Aim of the task: Calculate how many lines of the data hold "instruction". The answer consists of that number only.

Data provided:
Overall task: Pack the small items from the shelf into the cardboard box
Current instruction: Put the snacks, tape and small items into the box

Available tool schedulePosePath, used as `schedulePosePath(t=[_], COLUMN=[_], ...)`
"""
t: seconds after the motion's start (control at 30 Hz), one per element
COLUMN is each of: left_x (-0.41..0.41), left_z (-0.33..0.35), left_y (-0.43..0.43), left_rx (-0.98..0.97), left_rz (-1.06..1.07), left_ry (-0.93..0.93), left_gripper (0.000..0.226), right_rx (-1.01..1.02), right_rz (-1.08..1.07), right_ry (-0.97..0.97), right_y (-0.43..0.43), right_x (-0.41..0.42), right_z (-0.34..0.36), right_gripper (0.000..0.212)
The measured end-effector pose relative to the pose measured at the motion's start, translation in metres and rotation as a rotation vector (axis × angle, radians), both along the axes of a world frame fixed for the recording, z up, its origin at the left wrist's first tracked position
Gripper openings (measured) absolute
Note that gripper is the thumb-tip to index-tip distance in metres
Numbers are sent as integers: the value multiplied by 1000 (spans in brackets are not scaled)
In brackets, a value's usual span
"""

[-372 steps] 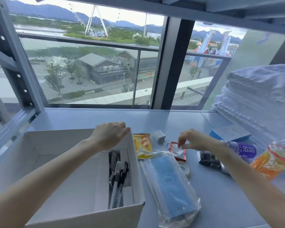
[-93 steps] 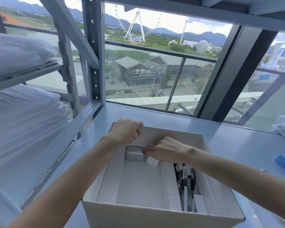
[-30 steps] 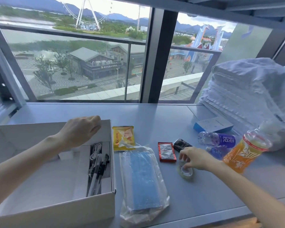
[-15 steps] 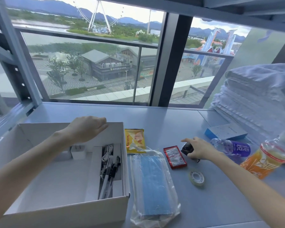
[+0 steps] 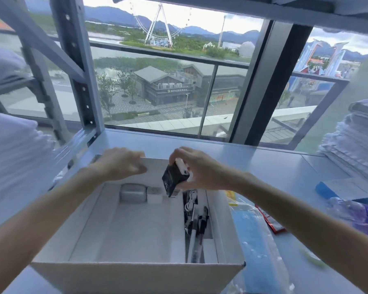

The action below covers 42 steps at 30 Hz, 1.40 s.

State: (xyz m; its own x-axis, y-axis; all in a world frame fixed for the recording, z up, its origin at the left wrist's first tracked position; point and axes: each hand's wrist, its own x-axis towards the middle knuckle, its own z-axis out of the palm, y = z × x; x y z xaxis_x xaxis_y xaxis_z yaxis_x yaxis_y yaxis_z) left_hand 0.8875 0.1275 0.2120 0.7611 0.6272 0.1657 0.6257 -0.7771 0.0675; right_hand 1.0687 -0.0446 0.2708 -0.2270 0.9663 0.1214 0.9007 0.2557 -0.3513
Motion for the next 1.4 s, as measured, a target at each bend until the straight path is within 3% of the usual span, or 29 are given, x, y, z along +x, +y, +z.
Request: schedulePosePath(t=[0.13, 0.27, 0.67, 0.87, 1.07, 1.4], left_x=[2, 3, 3, 3, 2, -4], left_z=[2, 2, 3, 2, 2, 5], left_y=[3, 8, 4, 5, 3, -2], left_rx=[-51, -66, -69, -55, -44, -69], left_rz=[-40, -51, -51, -37, -21, -47], left_ry=[18, 8, 1, 4, -4, -28], left_gripper=[23, 24, 22, 24, 26, 16], right_rx=[-132, -101, -189, -185, -7, -118], right_rz=[-60, -119, -168, -166, -111, -149], right_ry=[-240, -401, -352, -450, -651, -577], right_y=[28, 38, 40, 39, 33, 18], right_x=[-13, -17, -19, -32, -34, -33], right_z=[-30, -44, -60, -71, -73, -47], right_gripper=[52, 57, 56, 53, 52, 58])
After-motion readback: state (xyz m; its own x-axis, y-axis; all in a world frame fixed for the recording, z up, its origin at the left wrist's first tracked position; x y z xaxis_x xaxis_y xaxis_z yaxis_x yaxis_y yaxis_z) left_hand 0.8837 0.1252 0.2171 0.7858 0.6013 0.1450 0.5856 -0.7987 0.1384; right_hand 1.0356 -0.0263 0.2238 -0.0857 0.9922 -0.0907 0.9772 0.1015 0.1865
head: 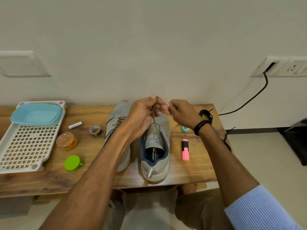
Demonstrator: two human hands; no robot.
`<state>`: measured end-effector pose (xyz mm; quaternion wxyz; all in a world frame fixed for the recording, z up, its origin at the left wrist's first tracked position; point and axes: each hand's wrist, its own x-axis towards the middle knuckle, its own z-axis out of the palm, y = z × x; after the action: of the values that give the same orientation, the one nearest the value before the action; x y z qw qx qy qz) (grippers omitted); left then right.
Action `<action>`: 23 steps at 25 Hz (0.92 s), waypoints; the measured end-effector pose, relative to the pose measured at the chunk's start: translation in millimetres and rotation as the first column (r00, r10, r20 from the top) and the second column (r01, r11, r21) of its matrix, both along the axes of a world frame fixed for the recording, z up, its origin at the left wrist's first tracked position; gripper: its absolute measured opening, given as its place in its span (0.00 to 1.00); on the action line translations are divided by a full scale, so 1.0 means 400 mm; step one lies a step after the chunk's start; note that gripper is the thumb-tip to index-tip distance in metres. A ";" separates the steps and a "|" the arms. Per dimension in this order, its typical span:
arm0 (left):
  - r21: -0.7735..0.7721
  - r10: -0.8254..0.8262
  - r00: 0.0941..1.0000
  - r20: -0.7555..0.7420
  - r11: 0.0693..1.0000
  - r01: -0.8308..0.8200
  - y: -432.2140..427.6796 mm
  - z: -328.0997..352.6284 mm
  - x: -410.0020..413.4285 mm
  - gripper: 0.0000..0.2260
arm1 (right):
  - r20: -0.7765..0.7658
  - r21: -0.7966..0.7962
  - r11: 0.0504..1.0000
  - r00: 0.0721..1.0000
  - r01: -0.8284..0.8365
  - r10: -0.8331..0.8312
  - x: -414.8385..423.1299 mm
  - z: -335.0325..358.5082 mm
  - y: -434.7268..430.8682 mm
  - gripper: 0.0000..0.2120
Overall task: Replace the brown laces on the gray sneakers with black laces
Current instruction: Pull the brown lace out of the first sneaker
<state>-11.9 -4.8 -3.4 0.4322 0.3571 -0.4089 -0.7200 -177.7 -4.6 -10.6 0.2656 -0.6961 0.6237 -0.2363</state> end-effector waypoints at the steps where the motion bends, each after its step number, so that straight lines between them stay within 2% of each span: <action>1: 0.007 0.087 0.995 -0.044 0.996 -0.087 -0.012 -0.007 0.003 0.16 | 0.026 0.098 0.990 0.995 -0.099 0.097 0.005 -0.003 0.007 0.15; 2: -0.006 0.151 0.988 -0.022 0.988 -0.151 -0.020 -0.013 0.003 0.16 | 0.064 0.165 0.969 0.982 -0.187 0.178 0.014 -0.002 0.015 0.15; 4: -0.089 0.179 0.968 0.176 0.982 -0.166 -0.024 -0.028 0.005 0.15 | 0.104 0.164 0.946 0.959 -0.279 0.265 0.028 0.010 0.027 0.14; 7: -0.168 0.049 0.888 0.458 0.985 0.032 -0.006 -0.029 0.008 0.17 | 0.073 0.005 0.984 0.981 -0.179 0.178 0.023 0.019 0.020 0.12; 10: -0.187 0.006 0.850 0.527 0.976 0.109 -0.002 -0.018 0.011 0.18 | 0.083 -0.099 0.994 0.995 -0.055 0.063 0.007 0.013 0.021 0.12; 12: -0.173 -0.034 0.859 0.510 0.975 0.141 -0.002 -0.013 0.018 0.19 | 0.166 -0.110 0.994 0.986 0.016 0.003 0.013 0.014 0.025 0.12; 15: -0.140 -0.121 0.886 0.448 0.969 0.203 -0.005 -0.008 0.040 0.19 | 0.385 -0.034 0.994 0.919 0.103 -0.082 0.023 0.020 0.025 0.13; 19: -0.174 -0.137 0.835 0.533 0.948 0.266 0.005 -0.006 0.039 0.14 | 0.510 -0.008 0.991 0.852 0.137 -0.114 0.033 0.024 0.029 0.17; 20: -0.172 -0.128 0.854 0.504 0.954 0.244 0.008 -0.004 0.032 0.15 | 0.563 0.011 0.989 0.817 0.146 -0.127 0.037 0.025 0.029 0.18; 21: -0.137 -0.128 0.901 0.414 0.970 0.201 0.009 0.001 0.029 0.16 | 0.624 0.049 0.989 0.769 0.143 -0.142 0.040 0.024 0.027 0.19; 23: -0.001 -0.115 0.990 0.083 0.993 0.115 0.008 0.018 0.032 0.15 | 0.709 0.143 0.988 0.691 0.055 -0.140 0.039 0.020 0.024 0.18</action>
<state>0.7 -1.7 4.0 0.3739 0.3610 -0.4486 -0.7271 -162.1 5.1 -2.4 0.5126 -0.4991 0.5190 -0.4678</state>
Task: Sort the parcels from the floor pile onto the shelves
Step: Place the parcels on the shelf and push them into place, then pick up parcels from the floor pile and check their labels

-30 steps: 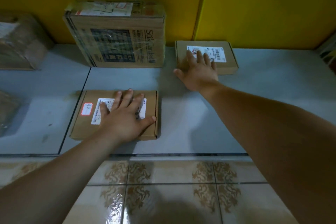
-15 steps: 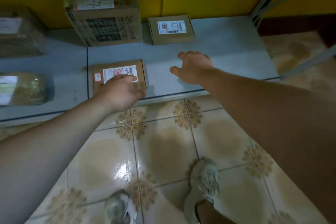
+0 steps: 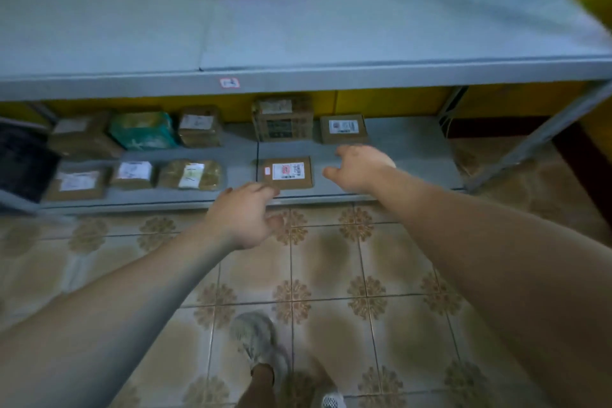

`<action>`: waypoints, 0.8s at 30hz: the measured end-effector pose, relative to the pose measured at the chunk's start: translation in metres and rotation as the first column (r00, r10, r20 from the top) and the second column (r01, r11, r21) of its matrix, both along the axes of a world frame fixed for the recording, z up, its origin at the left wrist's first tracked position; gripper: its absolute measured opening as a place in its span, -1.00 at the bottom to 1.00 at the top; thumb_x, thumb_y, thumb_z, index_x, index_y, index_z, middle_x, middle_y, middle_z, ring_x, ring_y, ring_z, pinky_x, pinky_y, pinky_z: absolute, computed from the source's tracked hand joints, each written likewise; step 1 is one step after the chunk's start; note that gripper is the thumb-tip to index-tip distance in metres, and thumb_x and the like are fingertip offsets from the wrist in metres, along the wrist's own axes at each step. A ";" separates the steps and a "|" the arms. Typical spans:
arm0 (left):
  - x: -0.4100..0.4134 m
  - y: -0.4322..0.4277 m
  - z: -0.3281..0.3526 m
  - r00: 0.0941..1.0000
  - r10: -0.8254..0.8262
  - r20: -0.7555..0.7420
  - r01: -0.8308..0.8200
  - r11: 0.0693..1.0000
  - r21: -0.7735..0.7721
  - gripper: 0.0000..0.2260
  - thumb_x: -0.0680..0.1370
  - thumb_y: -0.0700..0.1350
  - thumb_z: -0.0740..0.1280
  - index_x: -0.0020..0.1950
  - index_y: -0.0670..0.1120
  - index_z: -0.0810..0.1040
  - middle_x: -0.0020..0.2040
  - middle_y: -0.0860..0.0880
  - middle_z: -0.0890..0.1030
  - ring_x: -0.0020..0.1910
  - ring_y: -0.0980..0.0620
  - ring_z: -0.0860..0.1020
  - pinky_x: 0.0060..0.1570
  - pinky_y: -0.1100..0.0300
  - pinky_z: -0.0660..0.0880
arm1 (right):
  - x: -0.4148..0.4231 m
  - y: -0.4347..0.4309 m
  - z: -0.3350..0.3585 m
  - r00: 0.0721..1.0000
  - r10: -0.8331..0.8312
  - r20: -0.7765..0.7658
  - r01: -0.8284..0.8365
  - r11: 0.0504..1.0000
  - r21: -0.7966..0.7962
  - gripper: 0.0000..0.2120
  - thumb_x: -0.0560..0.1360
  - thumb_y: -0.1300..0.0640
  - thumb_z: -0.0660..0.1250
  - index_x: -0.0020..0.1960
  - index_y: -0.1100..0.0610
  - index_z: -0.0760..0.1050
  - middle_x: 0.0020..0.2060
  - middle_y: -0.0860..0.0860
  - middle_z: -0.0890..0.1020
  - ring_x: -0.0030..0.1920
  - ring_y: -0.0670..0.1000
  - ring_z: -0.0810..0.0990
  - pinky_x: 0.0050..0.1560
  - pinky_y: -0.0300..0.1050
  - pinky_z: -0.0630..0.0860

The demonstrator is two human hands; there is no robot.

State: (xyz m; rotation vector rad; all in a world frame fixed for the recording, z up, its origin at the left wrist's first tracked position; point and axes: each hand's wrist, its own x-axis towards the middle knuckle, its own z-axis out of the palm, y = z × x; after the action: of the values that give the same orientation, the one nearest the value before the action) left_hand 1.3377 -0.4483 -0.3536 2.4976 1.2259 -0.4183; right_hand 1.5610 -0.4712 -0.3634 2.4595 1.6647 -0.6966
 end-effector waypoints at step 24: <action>-0.465 -0.084 0.309 0.730 0.574 0.370 -0.652 0.748 0.127 -0.58 0.55 0.19 0.30 0.34 0.03 0.49 0.24 0.04 0.58 0.14 0.04 0.55 0.12 0.11 0.51 | -0.501 0.013 0.326 0.811 0.583 0.049 -0.560 0.750 0.353 -0.53 0.60 -0.19 0.21 0.37 0.07 0.46 0.31 0.09 0.53 0.28 0.11 0.49 0.22 -0.01 0.42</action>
State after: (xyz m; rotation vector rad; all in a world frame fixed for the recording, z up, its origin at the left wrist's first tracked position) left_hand 0.8722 -0.5326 -0.0449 2.0250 1.9473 0.3122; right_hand 1.0605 -0.4585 -0.0378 1.9040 2.5871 -0.4152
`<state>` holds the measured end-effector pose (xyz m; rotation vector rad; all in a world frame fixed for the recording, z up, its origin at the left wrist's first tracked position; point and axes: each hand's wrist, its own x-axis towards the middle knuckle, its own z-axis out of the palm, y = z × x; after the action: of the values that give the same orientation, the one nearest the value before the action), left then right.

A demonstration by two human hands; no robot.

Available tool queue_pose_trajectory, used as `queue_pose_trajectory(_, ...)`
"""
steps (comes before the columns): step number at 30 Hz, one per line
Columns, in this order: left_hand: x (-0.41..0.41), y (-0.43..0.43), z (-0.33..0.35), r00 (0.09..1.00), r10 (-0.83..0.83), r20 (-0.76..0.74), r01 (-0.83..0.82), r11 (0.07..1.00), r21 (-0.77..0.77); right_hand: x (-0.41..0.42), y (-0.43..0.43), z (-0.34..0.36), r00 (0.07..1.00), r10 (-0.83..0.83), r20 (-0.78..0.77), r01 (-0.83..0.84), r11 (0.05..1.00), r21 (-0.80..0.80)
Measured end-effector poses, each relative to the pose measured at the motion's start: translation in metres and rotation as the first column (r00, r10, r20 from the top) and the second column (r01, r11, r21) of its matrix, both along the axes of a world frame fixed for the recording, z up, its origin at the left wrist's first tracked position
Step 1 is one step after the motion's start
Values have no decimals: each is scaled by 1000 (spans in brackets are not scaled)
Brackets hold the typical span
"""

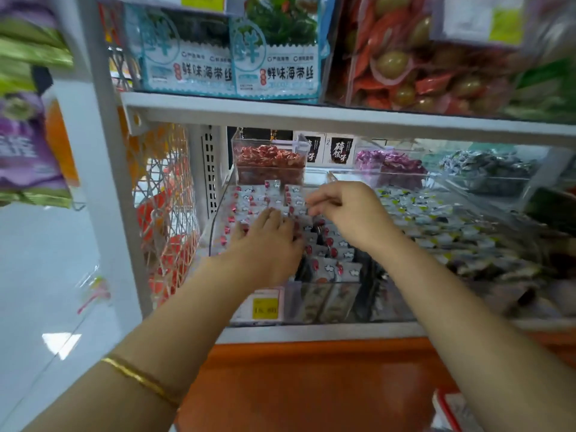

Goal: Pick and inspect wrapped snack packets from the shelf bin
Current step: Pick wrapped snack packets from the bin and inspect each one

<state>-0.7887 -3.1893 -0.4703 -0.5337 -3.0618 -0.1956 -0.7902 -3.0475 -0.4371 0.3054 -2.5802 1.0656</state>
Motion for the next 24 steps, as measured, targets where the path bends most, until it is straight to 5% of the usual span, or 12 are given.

Exercise solution: 2